» PROBLEM REQUIREMENTS: Reproduce without change the lines in the material below that run from the one with "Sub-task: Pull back" to the end, and nothing more.

» GIVEN MATERIAL:

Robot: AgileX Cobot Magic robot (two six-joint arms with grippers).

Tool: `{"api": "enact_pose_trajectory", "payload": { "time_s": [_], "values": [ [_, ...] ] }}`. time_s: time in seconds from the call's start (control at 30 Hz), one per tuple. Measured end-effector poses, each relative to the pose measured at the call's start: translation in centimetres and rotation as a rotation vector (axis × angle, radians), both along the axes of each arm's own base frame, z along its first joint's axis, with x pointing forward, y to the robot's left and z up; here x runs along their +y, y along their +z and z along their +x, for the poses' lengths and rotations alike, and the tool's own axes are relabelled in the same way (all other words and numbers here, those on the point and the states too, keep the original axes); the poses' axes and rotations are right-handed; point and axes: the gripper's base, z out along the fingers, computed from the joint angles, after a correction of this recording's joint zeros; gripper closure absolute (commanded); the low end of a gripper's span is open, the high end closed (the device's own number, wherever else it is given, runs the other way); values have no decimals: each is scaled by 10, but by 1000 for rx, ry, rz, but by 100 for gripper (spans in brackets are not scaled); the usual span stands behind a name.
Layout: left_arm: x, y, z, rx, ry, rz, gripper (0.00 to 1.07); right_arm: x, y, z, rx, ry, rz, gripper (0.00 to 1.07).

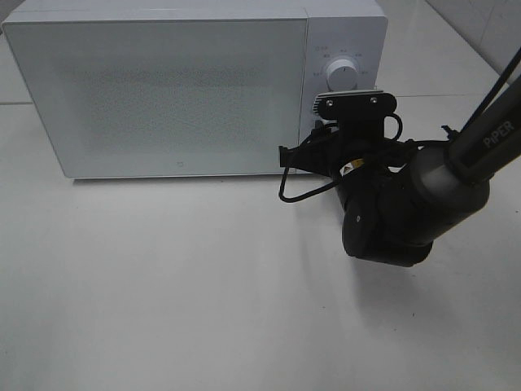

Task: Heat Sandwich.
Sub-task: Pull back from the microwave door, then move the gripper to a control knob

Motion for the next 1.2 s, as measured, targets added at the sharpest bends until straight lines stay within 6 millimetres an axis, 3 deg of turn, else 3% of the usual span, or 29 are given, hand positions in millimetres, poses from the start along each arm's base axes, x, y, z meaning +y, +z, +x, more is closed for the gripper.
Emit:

» SOLUTION FOR THIS EXERCISE:
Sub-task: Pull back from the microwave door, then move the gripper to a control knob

Motion for the next 1.2 s, as measured, targets added at the sharpest bends until straight lines stay within 6 millimetres an axis, 3 deg of turn, else 3% of the usual span, or 29 are given, hand positions in millimetres, poses from the start along each arm's base axes, x, y, z meaning +y, +z, +x, more is closed for the gripper.
Emit:

Nothing else is part of this output.